▸ **Task to complete**: Collect all lines containing the word "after" from the data.

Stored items
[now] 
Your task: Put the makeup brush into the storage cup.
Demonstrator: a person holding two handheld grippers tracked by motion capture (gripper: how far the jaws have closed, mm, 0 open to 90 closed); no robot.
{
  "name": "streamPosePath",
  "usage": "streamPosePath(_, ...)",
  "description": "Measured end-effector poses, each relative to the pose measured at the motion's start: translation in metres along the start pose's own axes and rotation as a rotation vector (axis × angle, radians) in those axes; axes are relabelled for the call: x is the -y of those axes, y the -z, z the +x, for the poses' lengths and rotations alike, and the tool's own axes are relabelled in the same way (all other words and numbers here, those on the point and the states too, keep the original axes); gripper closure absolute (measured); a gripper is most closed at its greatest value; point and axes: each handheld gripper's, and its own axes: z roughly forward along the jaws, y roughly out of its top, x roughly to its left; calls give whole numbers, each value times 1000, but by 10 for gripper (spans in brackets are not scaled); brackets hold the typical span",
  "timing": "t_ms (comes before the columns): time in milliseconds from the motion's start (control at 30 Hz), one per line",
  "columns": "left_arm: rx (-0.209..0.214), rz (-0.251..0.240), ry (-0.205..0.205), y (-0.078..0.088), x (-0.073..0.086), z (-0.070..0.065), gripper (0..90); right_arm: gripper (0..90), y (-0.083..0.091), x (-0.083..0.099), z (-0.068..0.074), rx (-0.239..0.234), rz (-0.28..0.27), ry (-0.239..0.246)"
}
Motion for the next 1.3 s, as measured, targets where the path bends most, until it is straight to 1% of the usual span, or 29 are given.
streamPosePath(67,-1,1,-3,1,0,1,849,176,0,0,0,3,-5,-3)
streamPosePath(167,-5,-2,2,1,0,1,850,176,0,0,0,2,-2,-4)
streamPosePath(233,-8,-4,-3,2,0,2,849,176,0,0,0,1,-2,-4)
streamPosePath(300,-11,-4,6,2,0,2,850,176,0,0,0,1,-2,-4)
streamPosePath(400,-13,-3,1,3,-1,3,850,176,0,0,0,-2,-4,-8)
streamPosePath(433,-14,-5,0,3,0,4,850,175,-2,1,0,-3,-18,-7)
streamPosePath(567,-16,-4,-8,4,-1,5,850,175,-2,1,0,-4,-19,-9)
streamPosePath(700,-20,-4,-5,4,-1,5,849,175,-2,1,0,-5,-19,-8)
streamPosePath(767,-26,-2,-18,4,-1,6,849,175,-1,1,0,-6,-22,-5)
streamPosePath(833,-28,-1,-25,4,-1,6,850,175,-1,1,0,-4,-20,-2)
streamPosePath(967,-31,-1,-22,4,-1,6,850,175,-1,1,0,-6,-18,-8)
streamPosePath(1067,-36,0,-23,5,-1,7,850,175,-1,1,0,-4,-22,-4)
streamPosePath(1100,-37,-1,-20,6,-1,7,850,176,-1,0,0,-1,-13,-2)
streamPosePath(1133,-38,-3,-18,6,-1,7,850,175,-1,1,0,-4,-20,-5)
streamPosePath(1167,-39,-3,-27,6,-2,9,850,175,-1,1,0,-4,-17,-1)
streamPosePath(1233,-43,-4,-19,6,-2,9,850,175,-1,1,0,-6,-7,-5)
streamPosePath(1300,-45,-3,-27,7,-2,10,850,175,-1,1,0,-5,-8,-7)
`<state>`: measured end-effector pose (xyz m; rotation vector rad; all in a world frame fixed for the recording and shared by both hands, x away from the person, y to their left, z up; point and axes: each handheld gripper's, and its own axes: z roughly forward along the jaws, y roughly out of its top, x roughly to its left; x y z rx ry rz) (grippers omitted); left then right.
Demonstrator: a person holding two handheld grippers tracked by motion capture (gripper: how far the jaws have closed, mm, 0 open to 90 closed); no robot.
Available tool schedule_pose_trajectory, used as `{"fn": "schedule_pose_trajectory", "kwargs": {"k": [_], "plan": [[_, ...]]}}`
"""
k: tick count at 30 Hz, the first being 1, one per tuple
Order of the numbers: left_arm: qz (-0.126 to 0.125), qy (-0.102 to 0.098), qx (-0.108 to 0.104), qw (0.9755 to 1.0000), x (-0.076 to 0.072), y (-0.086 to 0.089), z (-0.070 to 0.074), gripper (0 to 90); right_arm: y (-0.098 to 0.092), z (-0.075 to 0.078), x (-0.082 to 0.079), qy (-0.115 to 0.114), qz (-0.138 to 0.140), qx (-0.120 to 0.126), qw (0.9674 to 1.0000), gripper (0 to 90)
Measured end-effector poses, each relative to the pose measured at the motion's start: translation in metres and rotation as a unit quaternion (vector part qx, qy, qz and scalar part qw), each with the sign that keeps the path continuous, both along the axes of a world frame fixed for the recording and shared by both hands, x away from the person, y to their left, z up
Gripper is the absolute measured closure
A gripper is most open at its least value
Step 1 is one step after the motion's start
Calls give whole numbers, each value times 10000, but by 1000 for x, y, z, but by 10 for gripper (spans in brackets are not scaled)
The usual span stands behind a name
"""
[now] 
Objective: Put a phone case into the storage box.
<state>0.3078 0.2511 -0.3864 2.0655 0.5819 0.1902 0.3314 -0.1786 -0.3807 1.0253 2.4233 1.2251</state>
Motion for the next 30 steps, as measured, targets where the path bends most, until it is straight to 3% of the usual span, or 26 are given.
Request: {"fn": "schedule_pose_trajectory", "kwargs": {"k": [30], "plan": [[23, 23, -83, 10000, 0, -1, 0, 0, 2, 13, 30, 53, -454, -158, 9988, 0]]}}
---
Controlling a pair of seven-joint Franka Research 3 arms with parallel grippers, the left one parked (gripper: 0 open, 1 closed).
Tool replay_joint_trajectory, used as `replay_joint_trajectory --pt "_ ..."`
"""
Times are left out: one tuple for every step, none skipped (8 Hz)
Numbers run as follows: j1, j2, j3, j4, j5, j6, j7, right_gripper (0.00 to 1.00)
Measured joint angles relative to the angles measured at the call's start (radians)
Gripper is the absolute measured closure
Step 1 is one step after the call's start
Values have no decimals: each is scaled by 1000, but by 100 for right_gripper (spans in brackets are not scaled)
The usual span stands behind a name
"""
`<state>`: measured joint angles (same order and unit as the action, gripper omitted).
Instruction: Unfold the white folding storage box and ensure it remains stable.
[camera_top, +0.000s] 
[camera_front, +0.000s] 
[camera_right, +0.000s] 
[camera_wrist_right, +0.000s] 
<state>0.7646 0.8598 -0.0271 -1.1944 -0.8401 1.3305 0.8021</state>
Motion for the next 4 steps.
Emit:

▸ **Result of the exercise**:
Step 1 is one step after the motion's start
Step 1 is one step after the call's start

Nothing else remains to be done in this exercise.